“It” refers to the best Mandelbrot in the whole world. Pure and simple. I know what you are thinking: your Grandma Rifka, your sister Sarah or your Aunt Leah makes some pretty darn good Mandelbrot- those crispy biscotti-like cookies filled with nuts, raisins, perhaps dried cranberries and maybe even some chocolate chips. But I am a purist and so I insist that my mother-in-law, Rhoda Weston’s Mandelbrod is better. Almonds, raisins, almond flavoring and a custom mixture of cinnamon and sugar are all she uses to achieve that perfect blend of crunchiness but not tooth-breaking consistency and sweet but not overly sugary flavor, ensuring a perfect compliment to a cup of tea or coffee.

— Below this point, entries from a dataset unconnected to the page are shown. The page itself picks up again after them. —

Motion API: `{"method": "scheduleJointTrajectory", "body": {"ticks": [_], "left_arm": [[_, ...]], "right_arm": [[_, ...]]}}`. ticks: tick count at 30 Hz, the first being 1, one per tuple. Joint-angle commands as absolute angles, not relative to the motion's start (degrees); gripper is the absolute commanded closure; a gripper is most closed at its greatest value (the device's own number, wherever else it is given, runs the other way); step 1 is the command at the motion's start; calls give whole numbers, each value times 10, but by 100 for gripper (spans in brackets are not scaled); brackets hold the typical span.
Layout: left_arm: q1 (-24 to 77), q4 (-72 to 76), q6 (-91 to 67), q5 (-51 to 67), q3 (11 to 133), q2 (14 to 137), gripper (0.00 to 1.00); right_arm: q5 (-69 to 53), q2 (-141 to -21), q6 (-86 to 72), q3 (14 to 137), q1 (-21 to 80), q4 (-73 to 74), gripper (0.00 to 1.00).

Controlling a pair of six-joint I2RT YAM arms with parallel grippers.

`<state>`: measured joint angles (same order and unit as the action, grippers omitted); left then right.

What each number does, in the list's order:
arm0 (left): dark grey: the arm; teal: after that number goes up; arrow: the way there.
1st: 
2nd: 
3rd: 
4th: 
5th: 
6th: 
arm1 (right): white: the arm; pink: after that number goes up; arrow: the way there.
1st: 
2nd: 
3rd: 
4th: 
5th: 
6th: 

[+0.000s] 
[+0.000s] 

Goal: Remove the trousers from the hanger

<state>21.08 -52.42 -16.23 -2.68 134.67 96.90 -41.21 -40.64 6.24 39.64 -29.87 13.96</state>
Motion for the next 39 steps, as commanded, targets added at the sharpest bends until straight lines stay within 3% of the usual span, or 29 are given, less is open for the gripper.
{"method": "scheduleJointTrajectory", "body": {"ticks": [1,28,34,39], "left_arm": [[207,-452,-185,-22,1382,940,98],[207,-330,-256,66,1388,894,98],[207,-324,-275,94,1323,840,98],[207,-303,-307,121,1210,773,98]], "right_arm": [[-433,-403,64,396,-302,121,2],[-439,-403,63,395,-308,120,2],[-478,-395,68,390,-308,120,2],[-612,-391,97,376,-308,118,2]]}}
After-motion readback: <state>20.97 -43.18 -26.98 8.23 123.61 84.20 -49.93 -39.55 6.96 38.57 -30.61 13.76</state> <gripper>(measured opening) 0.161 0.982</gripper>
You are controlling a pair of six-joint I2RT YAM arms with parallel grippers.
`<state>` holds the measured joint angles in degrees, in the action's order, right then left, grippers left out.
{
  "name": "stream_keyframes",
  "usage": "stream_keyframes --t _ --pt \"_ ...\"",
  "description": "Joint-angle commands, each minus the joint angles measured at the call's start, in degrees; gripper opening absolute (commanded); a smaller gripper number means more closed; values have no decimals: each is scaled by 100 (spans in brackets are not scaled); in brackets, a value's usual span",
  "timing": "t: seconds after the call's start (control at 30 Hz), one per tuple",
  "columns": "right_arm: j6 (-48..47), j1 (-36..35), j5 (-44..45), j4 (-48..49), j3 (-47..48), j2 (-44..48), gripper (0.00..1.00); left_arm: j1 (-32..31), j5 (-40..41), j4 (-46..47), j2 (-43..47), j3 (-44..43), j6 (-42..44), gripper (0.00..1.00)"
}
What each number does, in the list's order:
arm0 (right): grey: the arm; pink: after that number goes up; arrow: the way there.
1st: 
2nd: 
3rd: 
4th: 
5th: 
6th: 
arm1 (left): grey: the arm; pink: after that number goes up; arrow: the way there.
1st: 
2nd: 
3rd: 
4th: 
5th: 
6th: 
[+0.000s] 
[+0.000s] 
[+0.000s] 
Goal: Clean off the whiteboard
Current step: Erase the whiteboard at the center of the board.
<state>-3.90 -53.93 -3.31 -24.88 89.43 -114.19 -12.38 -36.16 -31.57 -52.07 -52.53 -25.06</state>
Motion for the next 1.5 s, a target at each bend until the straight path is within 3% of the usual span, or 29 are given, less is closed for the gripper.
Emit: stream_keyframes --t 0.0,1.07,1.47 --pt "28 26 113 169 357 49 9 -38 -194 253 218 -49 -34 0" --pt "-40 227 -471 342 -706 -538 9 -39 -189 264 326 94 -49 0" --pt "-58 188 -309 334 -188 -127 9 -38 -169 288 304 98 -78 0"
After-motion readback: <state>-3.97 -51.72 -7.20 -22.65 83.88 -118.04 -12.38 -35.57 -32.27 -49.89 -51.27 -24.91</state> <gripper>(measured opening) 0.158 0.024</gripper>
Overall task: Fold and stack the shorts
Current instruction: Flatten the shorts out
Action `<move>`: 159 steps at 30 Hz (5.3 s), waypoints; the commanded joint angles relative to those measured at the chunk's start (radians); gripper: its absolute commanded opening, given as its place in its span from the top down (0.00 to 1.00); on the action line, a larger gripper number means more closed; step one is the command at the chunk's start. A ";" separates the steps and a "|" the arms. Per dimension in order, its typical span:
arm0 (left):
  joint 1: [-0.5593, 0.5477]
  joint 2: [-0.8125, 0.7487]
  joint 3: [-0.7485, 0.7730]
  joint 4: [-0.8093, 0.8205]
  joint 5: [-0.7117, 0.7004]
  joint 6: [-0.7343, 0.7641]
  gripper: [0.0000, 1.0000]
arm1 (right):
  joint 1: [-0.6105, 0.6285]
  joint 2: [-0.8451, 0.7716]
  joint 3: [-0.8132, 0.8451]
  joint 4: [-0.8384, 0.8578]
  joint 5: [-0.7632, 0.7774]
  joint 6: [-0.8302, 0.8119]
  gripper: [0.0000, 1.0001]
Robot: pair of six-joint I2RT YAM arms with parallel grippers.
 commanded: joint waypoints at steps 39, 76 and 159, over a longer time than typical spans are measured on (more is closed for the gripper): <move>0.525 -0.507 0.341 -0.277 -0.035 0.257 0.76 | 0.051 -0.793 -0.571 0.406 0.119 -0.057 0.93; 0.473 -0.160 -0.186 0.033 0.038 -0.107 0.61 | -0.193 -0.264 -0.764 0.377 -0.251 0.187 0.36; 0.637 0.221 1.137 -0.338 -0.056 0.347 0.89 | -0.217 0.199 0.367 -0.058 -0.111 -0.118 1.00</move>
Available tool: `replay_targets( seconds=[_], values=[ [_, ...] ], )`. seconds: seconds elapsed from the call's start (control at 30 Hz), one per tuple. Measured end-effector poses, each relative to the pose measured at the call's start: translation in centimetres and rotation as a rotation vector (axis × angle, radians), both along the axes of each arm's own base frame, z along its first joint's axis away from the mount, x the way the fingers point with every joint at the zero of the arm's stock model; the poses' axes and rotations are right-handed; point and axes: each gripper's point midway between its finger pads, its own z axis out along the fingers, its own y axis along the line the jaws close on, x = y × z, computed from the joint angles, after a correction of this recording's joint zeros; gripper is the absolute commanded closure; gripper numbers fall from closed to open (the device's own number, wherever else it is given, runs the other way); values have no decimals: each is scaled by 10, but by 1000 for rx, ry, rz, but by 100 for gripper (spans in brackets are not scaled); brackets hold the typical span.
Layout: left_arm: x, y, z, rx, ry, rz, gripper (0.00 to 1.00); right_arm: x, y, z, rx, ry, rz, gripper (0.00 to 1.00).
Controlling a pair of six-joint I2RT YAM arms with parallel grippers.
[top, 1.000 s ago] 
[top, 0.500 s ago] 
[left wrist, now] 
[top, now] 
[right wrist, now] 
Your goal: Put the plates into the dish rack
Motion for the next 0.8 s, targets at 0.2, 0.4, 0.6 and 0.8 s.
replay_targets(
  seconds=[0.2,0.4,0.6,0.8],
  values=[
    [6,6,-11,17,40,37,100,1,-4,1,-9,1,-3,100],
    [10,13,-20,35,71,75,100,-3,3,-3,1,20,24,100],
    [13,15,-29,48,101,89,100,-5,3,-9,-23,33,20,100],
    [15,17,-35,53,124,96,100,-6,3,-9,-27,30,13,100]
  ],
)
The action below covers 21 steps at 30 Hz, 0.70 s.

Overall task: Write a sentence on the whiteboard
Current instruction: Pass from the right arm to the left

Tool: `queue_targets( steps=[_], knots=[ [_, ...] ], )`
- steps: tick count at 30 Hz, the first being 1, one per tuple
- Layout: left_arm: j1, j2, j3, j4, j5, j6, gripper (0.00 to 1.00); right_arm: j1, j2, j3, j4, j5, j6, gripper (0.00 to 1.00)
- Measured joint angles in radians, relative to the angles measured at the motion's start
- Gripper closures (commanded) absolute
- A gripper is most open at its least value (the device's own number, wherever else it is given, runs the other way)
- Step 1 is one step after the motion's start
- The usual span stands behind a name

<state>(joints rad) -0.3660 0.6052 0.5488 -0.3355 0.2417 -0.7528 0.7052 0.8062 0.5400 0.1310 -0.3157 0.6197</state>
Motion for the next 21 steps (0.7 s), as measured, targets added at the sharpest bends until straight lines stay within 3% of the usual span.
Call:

If you are one of Rhoda’s kids, grandkids, great grandchildren, nieces, nephews, friends, nurses in her doctors’ offices, household help, clergy or favorite retail vendors, you know exactly what I am talking about. And I know that even if you haven’t actually said the words to her, you never want her to show up without it!
While there is no agreement as to its origin, the word Mandelbrot has German/Yiddish roots: mandel (nut) and brot (bread) and was a favorite of Eastern European Jews. The recipe below appeared in a newspaper some sixty years ago but has since become a Weston tradition and we now simply call it Rhoda’s Mandelbrot. We know that whenever we walk into Mom’s kitchen, a tall, clear glass jar with a stainless steel hinged top will be filled with these delectable cookies. The only thing we don’t know is how many “ends” we’ll find. After all, there are only two ends to every log. We keep hoping that one day she’ll present us with a jar full of those extra crispy ends.
Recently, another beautiful grandson entered our world and we attended his naming. Of course great grandmother Rhoda sent an aluminum tin full of Mandelbrot in honor of the occasion. Or so we thought! Nino, the baby’s father refused to put the cookies out for the guests and hid them on top of the refrigerator. Apparently, like precious gold or coveted drugs, this batch was his private stash!
I can’t think of a better way to spend a Sunday: baking Mandelbrot (only my second time!); putting them in a tin to send to my boys in Chicago and St. Louis, and connecting with a time-honored and treasured family tradition. Excuse me while I go make myself a cup of tea and steal a couple of pieces.
Rhoda Weston’s Mandelbrot
Yields: 48 pieces
3 large eggs
1 cup sugar
6 oz. corn oil
¾ cup sliced or slivered almonds
¾ cup golden raisins
2 tsp. almond extract
4 cups all-purpose flour
Cinnamon and sugar mixture (more cinnamon than the commercial blend)
Preheat oven to 325 degrees.
Beat the eggs, sugar and oil together in a large mixing bowl. Add almonds, raisins and extract and mix well. Add flour; mix well and form into a glossy ball.
Divide the ball into four quarters. Form each quarter into an 8-inch length bar. Place two bars on a cookie sheet lined with parchment. Sprinkle with the cinnamon and sugar mixture. Repeat procedure with other two bars.
Bake for 45 minutes. Remove from oven and cool slightly.
While still warm, slice each bar on the diagonal. Turn slices on their side and sprinkle with the cinnamon and sugar mixture. Return to oven for 5 minutes or until lightly browned.